Conservatory Hires Jessen to Aid in Career Development


Courtesy of Philip Fortin

Bassoonist Dana Jessen recently assumed the role of director of professional development at the Conservatory. She plans on helping students build résumés, create websites and network with alumni to get a head start on their musical careers.

Colin Roshak

Ready and willing to help prepare Conservatory students for their professional careers, bassoonist Dana Jessen assumed the position of director of professional development at the Conservatory on Oct. 1.

Jessen views her job as a resource for students looking to begin to cultivate their professional image. “The Office of Professional Development at the Conservatory exists to support students through advising, through classes and through talks from outside artists or professionals in the music field. … Basically, how to take an active approach to their career development,” she said.

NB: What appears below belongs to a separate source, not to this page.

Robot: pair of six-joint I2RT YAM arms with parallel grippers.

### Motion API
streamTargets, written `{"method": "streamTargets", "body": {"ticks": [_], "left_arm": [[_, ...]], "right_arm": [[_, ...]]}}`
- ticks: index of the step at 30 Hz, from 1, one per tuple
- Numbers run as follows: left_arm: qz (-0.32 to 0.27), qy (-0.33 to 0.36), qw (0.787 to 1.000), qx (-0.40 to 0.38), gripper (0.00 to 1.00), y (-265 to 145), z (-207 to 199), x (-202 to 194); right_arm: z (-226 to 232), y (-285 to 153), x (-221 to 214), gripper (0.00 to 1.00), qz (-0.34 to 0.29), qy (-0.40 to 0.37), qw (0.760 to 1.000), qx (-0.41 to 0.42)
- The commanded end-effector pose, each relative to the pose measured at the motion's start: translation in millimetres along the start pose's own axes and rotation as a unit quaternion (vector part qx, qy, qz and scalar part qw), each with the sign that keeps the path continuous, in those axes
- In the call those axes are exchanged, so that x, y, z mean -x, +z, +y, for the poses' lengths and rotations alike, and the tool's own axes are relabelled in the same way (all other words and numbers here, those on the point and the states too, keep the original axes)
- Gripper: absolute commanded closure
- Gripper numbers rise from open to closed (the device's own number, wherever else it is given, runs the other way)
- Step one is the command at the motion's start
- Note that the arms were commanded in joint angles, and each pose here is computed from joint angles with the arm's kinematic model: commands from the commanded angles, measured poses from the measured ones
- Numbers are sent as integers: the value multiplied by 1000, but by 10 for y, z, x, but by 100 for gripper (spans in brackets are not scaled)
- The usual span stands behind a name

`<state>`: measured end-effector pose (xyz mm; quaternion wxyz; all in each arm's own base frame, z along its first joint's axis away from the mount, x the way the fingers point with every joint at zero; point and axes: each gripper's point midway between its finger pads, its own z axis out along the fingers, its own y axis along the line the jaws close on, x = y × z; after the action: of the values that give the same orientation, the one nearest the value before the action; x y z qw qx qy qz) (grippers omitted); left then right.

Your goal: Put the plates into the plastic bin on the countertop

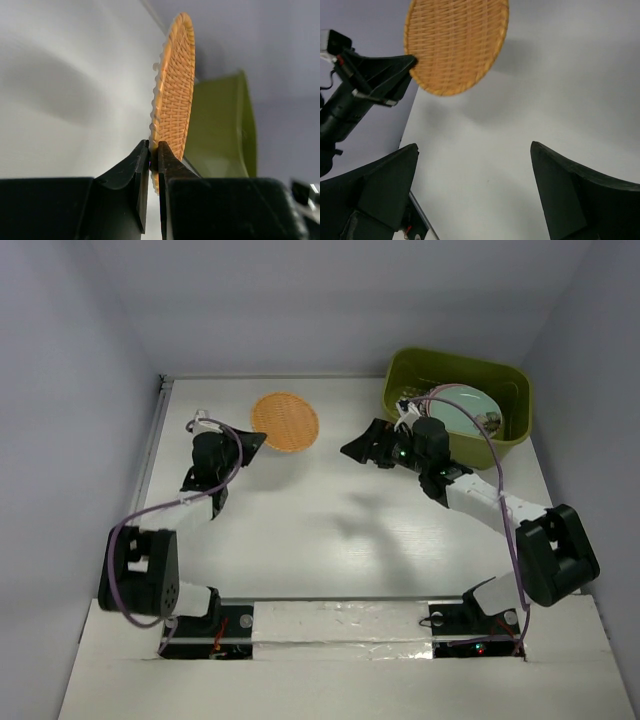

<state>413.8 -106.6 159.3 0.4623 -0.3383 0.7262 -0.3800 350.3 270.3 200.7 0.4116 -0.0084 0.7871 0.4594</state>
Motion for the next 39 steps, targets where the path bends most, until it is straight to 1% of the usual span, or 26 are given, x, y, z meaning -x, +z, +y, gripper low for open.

She also explained that although Conservatory students may have a strong work ethic, in the world of professional music, there’s much more involved in being successful than just spending time in the practice room. Jessen says she will encourage students to take the approach they have with their instrument or voice and apply it to their career development. Jessen agreed that these days, winning a job in a major symphony or signing on with the Metropolitan Opera isn’t just about how well someone performs. It is also about how well an individual has networked, publicized and promoted themself. Jessen hopes to help students improve in these areas and to develop a better understanding of “how the music world works.”

Jessen grew up in Michigan and studied bassoon performance at the New England Conservatory before going on to study contemporary music in Amsterdam through a Fulbright Fellowship. “The Conservatory students have different needs than the College students,” said Jessen, as she explained her plans to help students prepare for their careers in the music industry.

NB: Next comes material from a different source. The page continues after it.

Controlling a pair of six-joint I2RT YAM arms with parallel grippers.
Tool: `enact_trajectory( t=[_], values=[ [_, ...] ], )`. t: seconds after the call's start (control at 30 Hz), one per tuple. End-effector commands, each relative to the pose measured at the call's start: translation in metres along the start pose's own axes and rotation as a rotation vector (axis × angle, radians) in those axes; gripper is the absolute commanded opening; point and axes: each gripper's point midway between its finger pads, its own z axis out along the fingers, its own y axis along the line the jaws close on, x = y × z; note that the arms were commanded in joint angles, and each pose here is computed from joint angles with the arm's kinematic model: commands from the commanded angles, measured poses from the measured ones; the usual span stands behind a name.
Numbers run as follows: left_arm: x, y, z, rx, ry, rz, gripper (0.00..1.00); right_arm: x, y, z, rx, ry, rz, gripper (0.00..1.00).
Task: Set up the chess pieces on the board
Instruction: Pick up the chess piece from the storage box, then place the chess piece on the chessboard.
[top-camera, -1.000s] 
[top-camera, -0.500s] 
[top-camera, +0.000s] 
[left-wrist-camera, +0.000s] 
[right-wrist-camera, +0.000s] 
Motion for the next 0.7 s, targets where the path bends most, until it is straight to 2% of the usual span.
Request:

Although there is a focus on preparing upperclassmen for their impending graduation and the next step, Jessen said that an important aspect of successful preparation is starting early. “My whole mantra about taking an active approach to your own professional development … [is to] start as freshmen,” she said. She explained that she intends to help students find internships, develop Winter Term projects and create websites or résumés. Jessen wants to help students find a job in the music world and also to be artistically satisfied in everything that they do.

Before starting her work at Oberlin, Jessen became familiar with the Oberlin alumni network. “I run into more Oberlin alumni than anyone else,” she said. Jessen said she hopes to tap into that resource to help students network with Oberlin graduates who have already established themselves in the music world. “The Oberlin community is massive, and the more you can reach out to people, the better,” Jessen said.

Placed in the path from the Conservatory lockers to the practice rooms in Robertson, Jessen’s office is hard to miss; she hopes that more students will take

advantage of the resources available to them. According to Jessen, the first fulltime director since 2012, the Office of Professional Development has been in a state of transition for the past three years. The OPD was once a department within the Career Center, meaning the office was located further from the Conservatory and more was difficult for Conservatory students to access. In 2012, the director of the OPD moved the office to its current location in Bibbins Hall to make the resources more accessible to students.

Only a week into her new job, Jessen has high hopes and aspirations. She plans on collaborating with other offices like the Career Center and the Alumni Office to provide Conservatory students with additional opportunities to ensure their success as professionals. She also seeks to provide classes and lectures specifically focused on professional development. Above all, Jessen said that she wants to make sure that students know that the Office of Professional Development is up and running and ready to help. “I’m trying to get people into the office from day one,” she said.